+++ Supplied information +++
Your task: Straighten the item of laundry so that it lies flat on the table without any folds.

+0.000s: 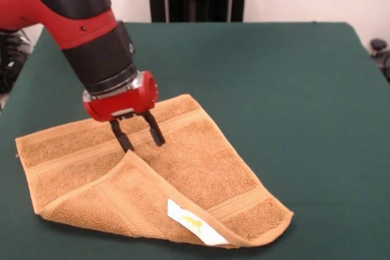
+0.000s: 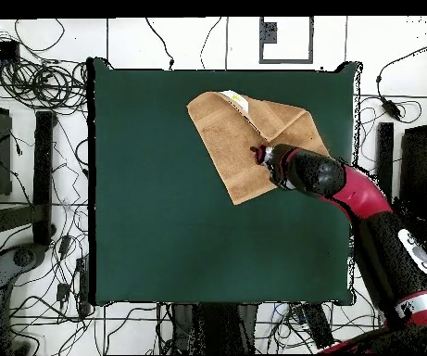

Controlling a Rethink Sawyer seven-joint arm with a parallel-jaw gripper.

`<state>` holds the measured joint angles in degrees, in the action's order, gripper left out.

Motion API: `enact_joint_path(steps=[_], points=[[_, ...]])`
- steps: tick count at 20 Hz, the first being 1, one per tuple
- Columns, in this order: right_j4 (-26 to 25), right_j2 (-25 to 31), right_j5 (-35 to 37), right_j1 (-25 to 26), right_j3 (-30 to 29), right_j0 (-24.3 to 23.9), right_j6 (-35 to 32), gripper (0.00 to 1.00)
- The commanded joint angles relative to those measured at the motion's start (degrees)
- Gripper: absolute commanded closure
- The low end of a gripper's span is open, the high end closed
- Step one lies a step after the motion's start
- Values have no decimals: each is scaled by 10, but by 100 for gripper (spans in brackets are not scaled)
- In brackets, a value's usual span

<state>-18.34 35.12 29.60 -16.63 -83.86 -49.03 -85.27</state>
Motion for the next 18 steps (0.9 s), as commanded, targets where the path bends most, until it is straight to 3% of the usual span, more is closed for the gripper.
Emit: enact_joint_path(steps=[1,11,18], points=[[-48,29,-56,26,-34,24,22,0],[-90,-74,-134,40,-3,69,-78,0],[-78,-72,-145,58,20,64,-63,0]])
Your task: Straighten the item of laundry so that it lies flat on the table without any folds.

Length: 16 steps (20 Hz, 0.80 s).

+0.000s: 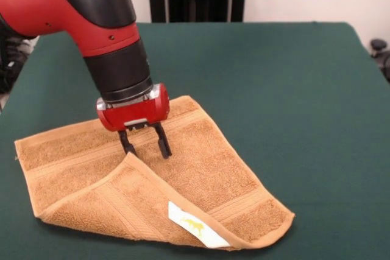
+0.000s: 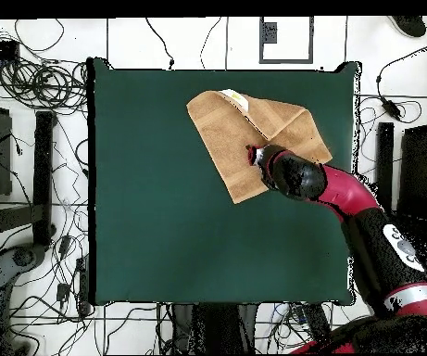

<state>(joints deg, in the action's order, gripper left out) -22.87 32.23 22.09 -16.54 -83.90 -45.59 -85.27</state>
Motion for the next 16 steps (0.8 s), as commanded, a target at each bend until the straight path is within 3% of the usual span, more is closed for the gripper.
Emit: enact_joint_path(steps=[1,6,11,16], points=[[-28,-44,-78,58,20,31,-71,0],[-10,-91,-94,15,5,62,-128,0],[16,-95,-58,-13,30,73,-118,0],[24,-113,-44,-9,75,87,-110,0]])
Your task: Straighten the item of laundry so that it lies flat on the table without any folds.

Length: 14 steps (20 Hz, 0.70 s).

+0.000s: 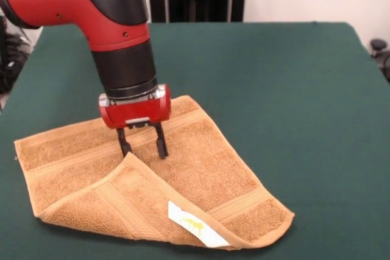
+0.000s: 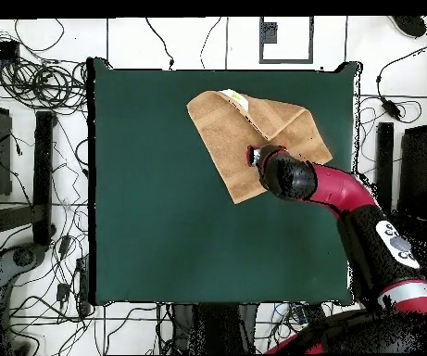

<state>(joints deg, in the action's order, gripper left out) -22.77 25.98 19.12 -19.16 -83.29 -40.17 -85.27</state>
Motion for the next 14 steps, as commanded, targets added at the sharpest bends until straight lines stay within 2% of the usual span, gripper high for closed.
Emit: enact_joint_path(steps=[1,6,10,14], points=[[25,-54,-9,17,79,36,-108,0],[58,-53,86,-11,139,53,-87,0],[86,-57,162,12,228,76,-76,0],[96,-64,191,38,287,93,-77,0]])
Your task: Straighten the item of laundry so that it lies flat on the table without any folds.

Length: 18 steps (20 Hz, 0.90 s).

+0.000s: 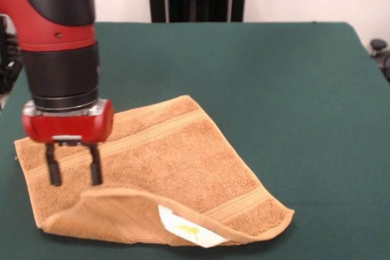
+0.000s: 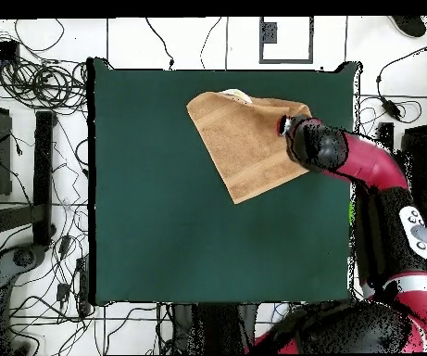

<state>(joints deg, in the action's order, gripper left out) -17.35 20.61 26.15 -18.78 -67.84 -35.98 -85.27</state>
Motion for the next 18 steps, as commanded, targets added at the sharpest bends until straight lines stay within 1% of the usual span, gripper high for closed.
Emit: enact_joint_path(steps=[1,8,16,18], points=[[41,-10,113,36,129,51,-77,0],[42,3,82,52,113,41,-56,0],[49,25,83,63,107,24,-22,0],[47,19,90,61,107,23,-22,0]])
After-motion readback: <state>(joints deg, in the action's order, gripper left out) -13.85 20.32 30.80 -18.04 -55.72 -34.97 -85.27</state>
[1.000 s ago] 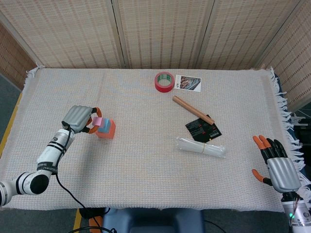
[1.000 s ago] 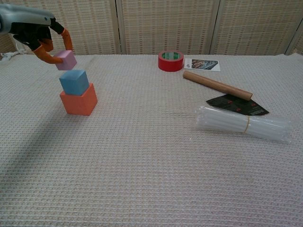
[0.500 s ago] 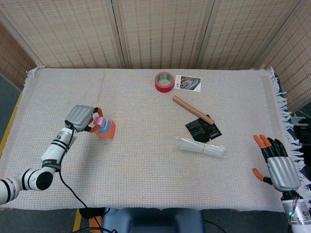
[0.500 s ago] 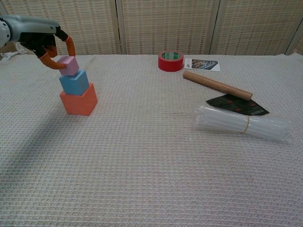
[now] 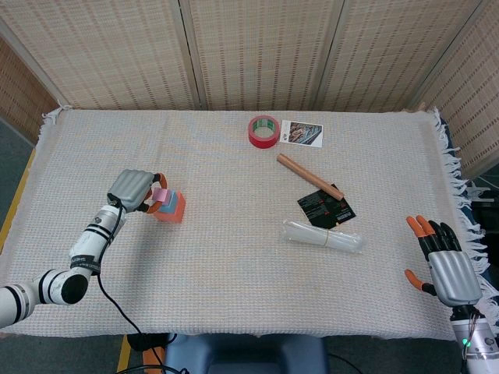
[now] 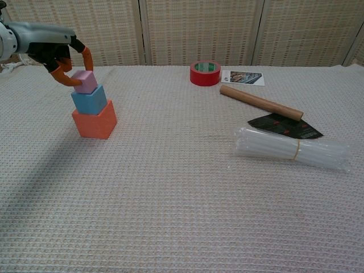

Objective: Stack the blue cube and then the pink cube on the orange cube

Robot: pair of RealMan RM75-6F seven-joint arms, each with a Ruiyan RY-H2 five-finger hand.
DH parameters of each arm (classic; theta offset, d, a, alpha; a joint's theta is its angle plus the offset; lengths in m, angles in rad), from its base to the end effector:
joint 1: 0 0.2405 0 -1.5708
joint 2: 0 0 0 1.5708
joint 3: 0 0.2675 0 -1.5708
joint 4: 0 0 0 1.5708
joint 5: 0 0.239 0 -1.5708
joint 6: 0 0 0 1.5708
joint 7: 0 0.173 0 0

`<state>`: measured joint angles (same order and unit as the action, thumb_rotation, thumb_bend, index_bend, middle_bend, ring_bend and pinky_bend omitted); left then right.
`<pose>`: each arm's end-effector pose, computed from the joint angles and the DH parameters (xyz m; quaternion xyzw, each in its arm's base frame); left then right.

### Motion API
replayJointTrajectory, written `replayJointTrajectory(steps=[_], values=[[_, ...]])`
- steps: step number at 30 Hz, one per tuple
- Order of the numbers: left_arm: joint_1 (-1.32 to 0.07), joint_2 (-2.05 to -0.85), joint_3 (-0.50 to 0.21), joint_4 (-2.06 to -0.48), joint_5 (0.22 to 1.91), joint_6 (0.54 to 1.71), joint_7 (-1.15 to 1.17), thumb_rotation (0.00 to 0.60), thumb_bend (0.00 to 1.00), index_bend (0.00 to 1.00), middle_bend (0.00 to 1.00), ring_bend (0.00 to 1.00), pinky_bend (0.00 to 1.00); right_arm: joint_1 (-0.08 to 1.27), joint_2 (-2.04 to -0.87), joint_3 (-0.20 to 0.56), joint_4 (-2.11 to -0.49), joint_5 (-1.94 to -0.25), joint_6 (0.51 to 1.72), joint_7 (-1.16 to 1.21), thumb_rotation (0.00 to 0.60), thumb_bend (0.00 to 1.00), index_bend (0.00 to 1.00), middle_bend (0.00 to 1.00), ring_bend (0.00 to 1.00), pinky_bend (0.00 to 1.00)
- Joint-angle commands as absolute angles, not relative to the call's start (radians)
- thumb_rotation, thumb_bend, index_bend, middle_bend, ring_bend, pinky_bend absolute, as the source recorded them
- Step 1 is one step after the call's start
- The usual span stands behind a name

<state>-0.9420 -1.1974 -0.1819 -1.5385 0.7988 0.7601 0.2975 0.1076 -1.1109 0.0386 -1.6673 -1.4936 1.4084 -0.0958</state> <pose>-0.1506 0.4611 0.0560 -0.7303 -0.3972 -0.3119 0.4600 -0.3225 -0.2163 0.1204 0.6257 -0.3917 0.3552 0.5735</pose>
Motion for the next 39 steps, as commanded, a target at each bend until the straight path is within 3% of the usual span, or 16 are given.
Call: replayJointTrajectory(steps=[1, 13, 23, 26, 30, 31, 32, 34, 35, 37, 39], values=[[-0.943, -1.199, -0.179, -1.538, 0.797, 0.762, 0.299, 0.600, 0.35, 0.46, 1.00, 1.00, 1.00, 0.108, -1.111, 0.039, -1.667, -1.493, 1.409, -0.096, 0.600, 0.15, 0.00, 0.00, 0.00, 0.00], [-0.943, -1.199, -0.176, -1.547, 0.805, 0.774, 0.289, 0.600, 0.35, 0.26, 1.00, 1.00, 1.00, 0.108, -1.109, 0.038, -1.672, -1.490, 1.406, -0.101, 0.600, 0.15, 0.00, 0.00, 0.00, 0.00], [-0.919, -1.168, -0.164, -1.608, 0.852, 0.808, 0.284, 0.600, 0.35, 0.18, 1.00, 1.00, 1.00, 0.107, -1.107, 0.038, -1.675, -1.490, 1.408, -0.104, 0.600, 0.15, 0.00, 0.00, 0.00, 0.00], [-0.876, -1.133, -0.140, -1.667, 0.904, 0.859, 0.280, 0.600, 0.35, 0.16, 1.00, 1.00, 1.00, 0.107, -1.105, 0.036, -1.677, -1.494, 1.409, -0.102, 0.600, 0.15, 0.00, 0.00, 0.00, 0.00], [-0.716, -1.084, -0.073, -1.745, 1.065, 1.036, 0.190, 0.600, 0.35, 0.14, 0.99, 0.98, 1.00, 0.101, -1.100, 0.031, -1.682, -1.507, 1.421, -0.094, 0.600, 0.15, 0.00, 0.00, 0.00, 0.00], [-0.669, -1.076, -0.049, -1.751, 1.112, 1.086, 0.160, 0.600, 0.35, 0.13, 0.93, 0.92, 0.99, 0.100, -1.099, 0.030, -1.683, -1.512, 1.424, -0.093, 0.600, 0.15, 0.00, 0.00, 0.00, 0.00], [-0.620, -1.072, -0.024, -1.747, 1.158, 1.140, 0.127, 0.600, 0.35, 0.12, 0.79, 0.79, 0.94, 0.099, -1.099, 0.028, -1.684, -1.517, 1.427, -0.093, 0.600, 0.15, 0.00, 0.00, 0.00, 0.00], [-0.502, -1.081, 0.031, -1.710, 1.246, 1.285, 0.074, 0.600, 0.35, 0.09, 0.37, 0.39, 0.63, 0.097, -1.101, 0.022, -1.684, -1.529, 1.431, -0.097, 0.600, 0.15, 0.00, 0.00, 0.00, 0.00], [-0.430, -1.105, 0.051, -1.679, 1.289, 1.388, 0.045, 0.600, 0.35, 0.09, 0.24, 0.25, 0.49, 0.096, -1.103, 0.018, -1.685, -1.536, 1.431, -0.101, 0.600, 0.16, 0.00, 0.00, 0.00, 0.00], [-0.330, -1.154, 0.081, -1.623, 1.357, 1.533, 0.001, 0.600, 0.35, 0.08, 0.10, 0.08, 0.27, 0.094, -1.107, 0.012, -1.687, -1.546, 1.433, -0.108, 0.600, 0.15, 0.00, 0.00, 0.00, 0.00], [-0.250, -1.204, 0.106, -1.562, 1.413, 1.643, -0.025, 0.600, 0.35, 0.09, 0.07, 0.02, 0.19, 0.091, -1.111, 0.007, -1.689, -1.554, 1.439, -0.115, 0.600, 0.15, 0.00, 0.00, 0.00, 0.00]])
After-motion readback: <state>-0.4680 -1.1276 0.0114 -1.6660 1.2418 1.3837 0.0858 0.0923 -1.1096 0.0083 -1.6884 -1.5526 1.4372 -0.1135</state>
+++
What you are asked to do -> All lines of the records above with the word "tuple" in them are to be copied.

Response to this exercise ->
- steps: tick count at 20 Hz, the first being 1, one per tuple
- steps: step number at 30 Hz, one per tuple

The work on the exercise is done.